Гордон ушел, а Тихон Никитич погрузился в чтение бумаг. Безмолвно и недвижно торчали за его креслом два дьяка, а Волчок спал на солнышке.

II

Троицко-Сергиевский монастырь со всеми посадами и окрестностями в половине сентября 1689 года походил более на шумную и многолюдную столицу нежели на тихую обитель иноков. Не праздник был у Троицы, не молельщики стеклись со всех пределов Руси к нетленным мощам чудотворца, нет, решалось государственное дело; больше: решалась судьба России. В зданиях на монастыре проживали Петр Алексеевич с государыней родительницей, тетка государева, Татьяна Михайловна, с двумя сестрами Петра, патриарх и некоторые важнейшие сановники. Архимандрит Сильвестр с братиею переселился в служебные избы, очистив гостям свои кельи; на посадах жили бояре и разного рода чиновные люди; стрелецкие полки в поле простирались станом вплоть до Хатькова монастыря. Там, в монастырской гостинице, теснилась разнородная толпа приходящих. Кто ни шел, ни ехал, сворачивал к Хатькову, желая сначала тайком осведомиться о троицких делах. Даже после царевны Софии Бутурлин и князь Троекуров, не получив согласия Петра на свидание с царевной, возвращались тем же путем. Но, к огорчению, не могли набрать добрых слухов, напротив, они с трудом пробирались и по большой московской дороге, покрытой поездами и пешеходами. Их везде встречали и провожали насмешками. Народ ведал, что царевна кается, и, вместе с Петром, не верил ее искренности. Акт обвинения торжественно и всенародно был прочитан в присутствии государя с крыльца троицких царских палат. Орудия казни давно уже были выставлены в поле неподалеку от монастырской ограды и наводили трепет на любопытных. Но такова зверская природа человека: назавтра любопытные снова теснились около страшных орудий и снова с трепетом расходились. Со дня на день ожидали трагического представления, узнавали о времени. Каждый произвольно назначал день и час. Но казнь не могла совершиться без Шакловитого, начальника стрелецкого приказа и главного орудия честолюбивой Софии, и толкам не было конца.
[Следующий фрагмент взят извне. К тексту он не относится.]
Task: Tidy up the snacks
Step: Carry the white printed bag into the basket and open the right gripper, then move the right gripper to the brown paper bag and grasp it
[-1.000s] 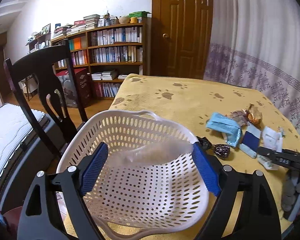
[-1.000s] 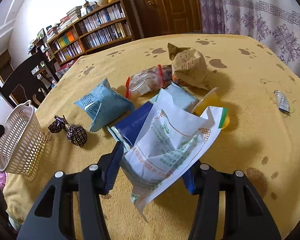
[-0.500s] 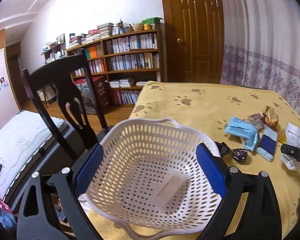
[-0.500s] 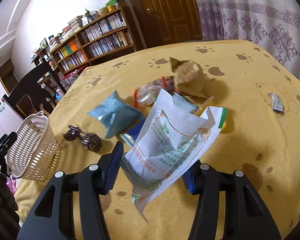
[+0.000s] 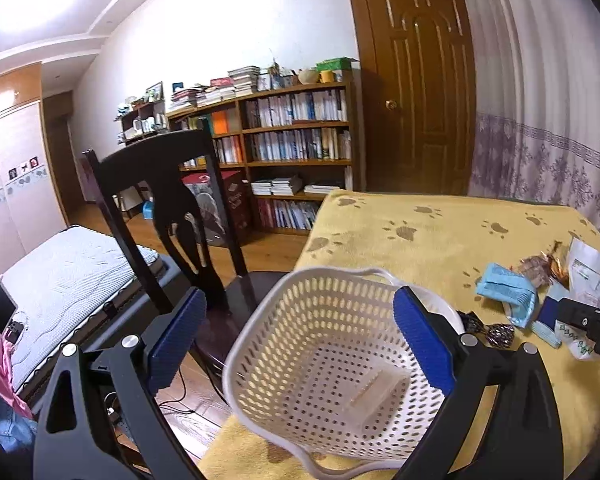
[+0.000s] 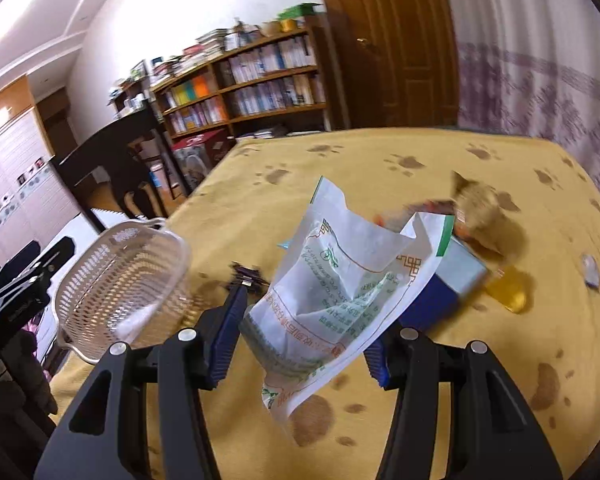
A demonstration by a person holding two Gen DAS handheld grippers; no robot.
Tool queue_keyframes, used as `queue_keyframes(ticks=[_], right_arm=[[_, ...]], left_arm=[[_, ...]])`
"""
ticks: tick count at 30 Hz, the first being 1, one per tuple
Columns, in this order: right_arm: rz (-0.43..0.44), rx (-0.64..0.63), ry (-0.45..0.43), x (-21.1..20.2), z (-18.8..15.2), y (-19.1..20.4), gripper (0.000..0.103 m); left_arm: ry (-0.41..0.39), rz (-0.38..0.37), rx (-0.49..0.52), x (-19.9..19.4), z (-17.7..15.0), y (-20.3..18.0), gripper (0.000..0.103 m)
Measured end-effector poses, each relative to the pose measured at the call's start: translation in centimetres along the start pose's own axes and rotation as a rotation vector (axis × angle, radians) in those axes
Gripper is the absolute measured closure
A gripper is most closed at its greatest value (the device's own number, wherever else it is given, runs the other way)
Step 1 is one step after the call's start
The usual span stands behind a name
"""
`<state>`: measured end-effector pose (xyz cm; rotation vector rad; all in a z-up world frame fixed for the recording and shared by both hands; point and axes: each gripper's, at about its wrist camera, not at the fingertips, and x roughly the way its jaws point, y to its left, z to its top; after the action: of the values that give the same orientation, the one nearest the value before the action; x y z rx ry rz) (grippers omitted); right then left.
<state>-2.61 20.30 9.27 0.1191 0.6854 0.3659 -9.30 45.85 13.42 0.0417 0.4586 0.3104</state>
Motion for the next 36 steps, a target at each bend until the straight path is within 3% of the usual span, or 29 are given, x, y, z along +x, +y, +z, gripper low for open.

Одна только женщина не любопытствовала, не входила в толки. Поздно за полночь пришла она к воротам Троицкого монастыря, и все надежды ее рушились. В ворота пропускали только тех, которые были лично знакомы немецким капитанам или старшим сановникам. Опасениям и расспросам усердных немцев не было конца: они входили во все подробности домашней жизни, во все отношения и связи, даже в генеалогию приходящих. Многие молельщики, случайно попавшие в троицкое дело из усердия немцев, сидели под крепкой стражей, а ночью подвергались подозрительным допросам. На одних женщин не падали их сомнения, и вот почему Авдотья Петровна Лихончиха могла просидеть у Троицких ворот всю ночь и утро. Немало бояр, окольничих, думных дьяков прошло с посадов на монастырь. Каждый затыкал уши, когда Авдотья Петровна просила покровительства, и это не риторическая фигура, нет, просто затыкал уши и, пробегая в ворота, кричал: «Не слышу, не слышу!» Имя трех Лихонцев наводило этот ужас. Они вместе с начальником стрелецкого приказа Шакловитым, вместе с Резановым, Гладкими, Петровым и Чермным ездили в Преображенское на страшный подвиг, разрушенный верностью двух стрельцов, Феоктистова и Мельнова, которые уведомили князя Бориса Голицына о преступном умысле. Розыскное дело было уже прочитано, сомнений не оставалось, казнь была неизбежна. Приехал из Москвы генерал Гордон, и Лихончиха бросилась ему в ноги.